Lunatic Fortuna…進撃の巨人リヴァイ溺愛
第15章 無の世界■
その兵士はルーナに近づくと、隣にしゃがみ、花を見つめた。
「こっちはマーガレットで、こっちはスターチスです」
よく見ると、肩より少し下まであるだろう長い髪を後ろに縛っている。
「そうなんだ。

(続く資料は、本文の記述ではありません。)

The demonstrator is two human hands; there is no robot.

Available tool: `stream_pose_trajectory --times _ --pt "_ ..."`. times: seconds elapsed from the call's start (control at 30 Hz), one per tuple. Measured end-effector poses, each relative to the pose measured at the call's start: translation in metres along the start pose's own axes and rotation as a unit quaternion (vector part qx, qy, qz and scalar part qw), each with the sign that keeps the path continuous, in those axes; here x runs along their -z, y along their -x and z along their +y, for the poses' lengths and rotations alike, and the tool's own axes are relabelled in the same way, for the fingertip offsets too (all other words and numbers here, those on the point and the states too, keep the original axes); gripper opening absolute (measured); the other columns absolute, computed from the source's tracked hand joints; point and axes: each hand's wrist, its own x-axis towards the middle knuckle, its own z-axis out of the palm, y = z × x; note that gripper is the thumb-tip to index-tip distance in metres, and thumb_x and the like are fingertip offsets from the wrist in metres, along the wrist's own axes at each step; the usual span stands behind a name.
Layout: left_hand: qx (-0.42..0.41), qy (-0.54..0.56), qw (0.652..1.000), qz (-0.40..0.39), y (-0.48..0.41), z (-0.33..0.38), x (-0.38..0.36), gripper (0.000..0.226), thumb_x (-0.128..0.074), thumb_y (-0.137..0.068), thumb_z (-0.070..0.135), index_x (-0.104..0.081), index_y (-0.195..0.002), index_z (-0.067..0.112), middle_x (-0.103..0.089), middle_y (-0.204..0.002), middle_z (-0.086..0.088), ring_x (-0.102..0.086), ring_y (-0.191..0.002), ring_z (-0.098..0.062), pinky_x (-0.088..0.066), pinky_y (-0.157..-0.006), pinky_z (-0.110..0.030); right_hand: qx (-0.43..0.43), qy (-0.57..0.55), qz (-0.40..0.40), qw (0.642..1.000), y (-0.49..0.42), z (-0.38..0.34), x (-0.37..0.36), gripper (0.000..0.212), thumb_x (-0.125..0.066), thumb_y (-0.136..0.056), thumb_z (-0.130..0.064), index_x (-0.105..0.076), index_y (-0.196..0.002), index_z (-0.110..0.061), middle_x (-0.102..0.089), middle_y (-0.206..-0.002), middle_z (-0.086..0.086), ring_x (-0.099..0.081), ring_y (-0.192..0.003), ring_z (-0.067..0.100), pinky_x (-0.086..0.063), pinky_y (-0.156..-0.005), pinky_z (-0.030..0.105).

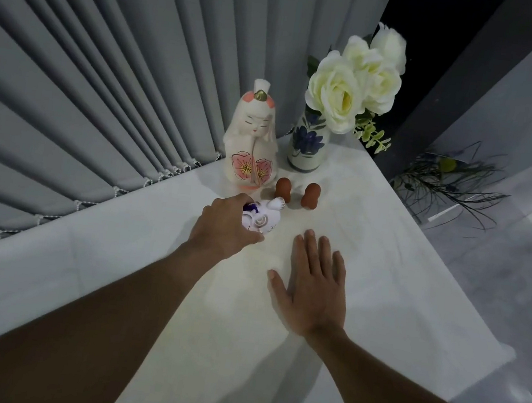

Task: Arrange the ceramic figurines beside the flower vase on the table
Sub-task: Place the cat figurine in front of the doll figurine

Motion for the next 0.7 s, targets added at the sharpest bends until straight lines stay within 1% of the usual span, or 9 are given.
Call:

花に詳しいんだね」
ルーナがニコリと笑って言うと、一瞬何かに気づくようにルーナの笑顔をジッと見つめてから、目を細めて笑みを返してくれた。
なんて優しく綺麗な笑顔だろう。
ルーナが正直に感じた彼への第一印象だった。
彼の目は、笑うと瞳も白目も見えなくなるくらい細い弧を描く。
今まで見た事のないくらい優しく、まるで神様のような笑顔だった。
その笑顔を見て、ルーナの顔も自然と笑顔になっていた。
そんな自分に気づき、ハッとなる。
「作らない笑顔」はどのくらいぶりだろうと。
「あ、僕はシンって言います。あなたは団長補佐官で有名ですからもちろん存じ上げてますよ。ルーナさんですよね」
言葉遣いまでとても丁寧で綺麗だ。
今まで口の悪い人と長いこと一緒にいたからだろうか?
シンの一挙一動にルーナは驚いてしまった。
シンが笑顔のまま差し伸べる手を握り返すルーナ。
「僕の実家は花屋なんですよ。実家から送られてくる種や苗をここに植えているのは僕なんですよ」
「えっ?そうだったの?知らなかった。最近私、ここの花たちに癒されてるの」
ルーナはそう言って花壇を見ながら寂しそうに笑った。
シンはそんなルーナの表情を見つめながら返した。